TIGdb: Entry for The Path

How and Where

By: Guest Reviewer

On: March 11th, 2009

How and Where

This is a guest review by Andreas Kämper.

I’d like to present two charming little games done by Mike Inel, called “How” and “Where”. I’d also like to thank KnightBlargh from the forums at this point for pointing us out to the games.

“How” is a charming little game in which you control a girl who has to put as many balls into a well as possible in five minutes. Carrying balls around uses up Stamina, while consuming the balls restores Stamina, but slowly kills the girl. While that sounds pretty bland and straightforward as a game, it’s the execution that makes this game so special. The graphics are hand-drawn and smoothly animated, creating a unique atmosphere without even using so much as sound effects or music. You just have to feel sorry for the girl when it clumsily drops to the ground of exhaustion or simply drops dead after eating too much of the spheres.
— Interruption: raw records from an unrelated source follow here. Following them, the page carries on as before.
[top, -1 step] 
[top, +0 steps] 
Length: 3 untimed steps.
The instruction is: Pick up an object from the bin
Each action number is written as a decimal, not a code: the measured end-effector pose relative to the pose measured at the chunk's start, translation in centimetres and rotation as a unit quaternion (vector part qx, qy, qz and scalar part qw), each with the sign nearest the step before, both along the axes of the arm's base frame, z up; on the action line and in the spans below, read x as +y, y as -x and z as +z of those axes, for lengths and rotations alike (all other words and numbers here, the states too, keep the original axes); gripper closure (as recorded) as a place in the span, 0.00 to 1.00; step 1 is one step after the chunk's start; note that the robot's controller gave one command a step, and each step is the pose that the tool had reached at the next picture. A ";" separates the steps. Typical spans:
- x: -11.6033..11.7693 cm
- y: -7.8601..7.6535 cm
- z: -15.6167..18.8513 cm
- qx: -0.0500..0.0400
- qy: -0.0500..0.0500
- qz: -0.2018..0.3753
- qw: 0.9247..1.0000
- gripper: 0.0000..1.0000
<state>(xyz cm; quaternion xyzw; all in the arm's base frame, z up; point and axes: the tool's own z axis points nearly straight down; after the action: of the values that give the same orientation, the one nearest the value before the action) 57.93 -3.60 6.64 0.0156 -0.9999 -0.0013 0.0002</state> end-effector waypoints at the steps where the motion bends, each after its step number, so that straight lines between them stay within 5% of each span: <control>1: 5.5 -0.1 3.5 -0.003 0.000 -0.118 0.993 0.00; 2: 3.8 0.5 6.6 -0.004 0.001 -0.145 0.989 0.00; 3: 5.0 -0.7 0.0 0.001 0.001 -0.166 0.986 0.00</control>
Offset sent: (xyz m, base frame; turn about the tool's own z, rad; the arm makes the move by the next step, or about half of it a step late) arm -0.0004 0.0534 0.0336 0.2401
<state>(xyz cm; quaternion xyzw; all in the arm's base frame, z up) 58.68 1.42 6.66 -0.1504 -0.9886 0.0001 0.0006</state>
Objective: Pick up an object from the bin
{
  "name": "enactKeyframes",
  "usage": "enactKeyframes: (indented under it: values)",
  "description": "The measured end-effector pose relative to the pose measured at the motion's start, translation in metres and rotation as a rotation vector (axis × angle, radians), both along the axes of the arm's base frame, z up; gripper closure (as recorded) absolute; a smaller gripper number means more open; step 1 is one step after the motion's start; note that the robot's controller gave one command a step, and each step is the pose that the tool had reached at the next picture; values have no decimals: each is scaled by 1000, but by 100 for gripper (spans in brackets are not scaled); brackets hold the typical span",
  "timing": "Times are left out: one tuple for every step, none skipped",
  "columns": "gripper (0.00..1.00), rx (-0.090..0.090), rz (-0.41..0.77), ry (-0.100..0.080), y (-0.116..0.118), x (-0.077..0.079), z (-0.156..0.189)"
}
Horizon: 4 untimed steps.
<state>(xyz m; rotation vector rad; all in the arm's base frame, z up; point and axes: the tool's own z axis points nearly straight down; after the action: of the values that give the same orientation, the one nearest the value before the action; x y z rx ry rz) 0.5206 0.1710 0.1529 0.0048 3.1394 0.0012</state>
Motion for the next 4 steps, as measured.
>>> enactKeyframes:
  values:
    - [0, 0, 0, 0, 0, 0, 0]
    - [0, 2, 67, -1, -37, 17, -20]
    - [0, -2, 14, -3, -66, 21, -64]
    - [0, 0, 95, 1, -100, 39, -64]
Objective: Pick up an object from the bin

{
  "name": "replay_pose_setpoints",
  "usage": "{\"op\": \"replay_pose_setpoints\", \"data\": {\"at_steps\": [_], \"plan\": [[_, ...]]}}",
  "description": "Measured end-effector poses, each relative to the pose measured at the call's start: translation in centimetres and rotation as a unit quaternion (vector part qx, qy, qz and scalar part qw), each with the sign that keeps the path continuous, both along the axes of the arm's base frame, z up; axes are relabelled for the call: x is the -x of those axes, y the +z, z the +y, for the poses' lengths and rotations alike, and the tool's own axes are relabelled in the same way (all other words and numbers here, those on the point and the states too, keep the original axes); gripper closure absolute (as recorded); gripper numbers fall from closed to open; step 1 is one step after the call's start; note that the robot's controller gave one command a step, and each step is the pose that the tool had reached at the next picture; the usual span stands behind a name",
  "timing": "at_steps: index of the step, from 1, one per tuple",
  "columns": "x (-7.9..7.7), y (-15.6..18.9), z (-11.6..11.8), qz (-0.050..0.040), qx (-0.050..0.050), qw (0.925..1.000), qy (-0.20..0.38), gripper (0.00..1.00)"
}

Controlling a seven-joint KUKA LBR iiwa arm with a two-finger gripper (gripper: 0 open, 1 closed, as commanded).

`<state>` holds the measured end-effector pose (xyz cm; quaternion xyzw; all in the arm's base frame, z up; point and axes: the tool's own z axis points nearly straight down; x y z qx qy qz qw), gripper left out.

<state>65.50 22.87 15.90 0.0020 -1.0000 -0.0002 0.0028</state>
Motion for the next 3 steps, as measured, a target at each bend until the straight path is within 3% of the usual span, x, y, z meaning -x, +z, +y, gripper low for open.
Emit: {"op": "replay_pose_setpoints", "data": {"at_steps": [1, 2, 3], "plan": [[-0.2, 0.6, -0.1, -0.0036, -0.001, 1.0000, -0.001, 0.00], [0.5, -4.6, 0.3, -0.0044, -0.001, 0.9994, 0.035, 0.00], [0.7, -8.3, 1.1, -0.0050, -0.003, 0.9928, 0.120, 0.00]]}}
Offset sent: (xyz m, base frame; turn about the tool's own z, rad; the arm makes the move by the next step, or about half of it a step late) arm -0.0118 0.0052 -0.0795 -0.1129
“Where” on the other hand is a 3D first person maze game. You start the game walking towards a ball of light, until a maze starts forming around you that you can then explore. If you reach the edges of the maze, you can change its layout and style, resulting in a change of color as well as music. While there is nothing much to see in the maze, save for its four different styles, the game, just as “How”, creates a unique and relaxing atmosphere. According to Mike Inel, the game has been remade once already, but was neither completely finished when it was original made, nor when he remade it.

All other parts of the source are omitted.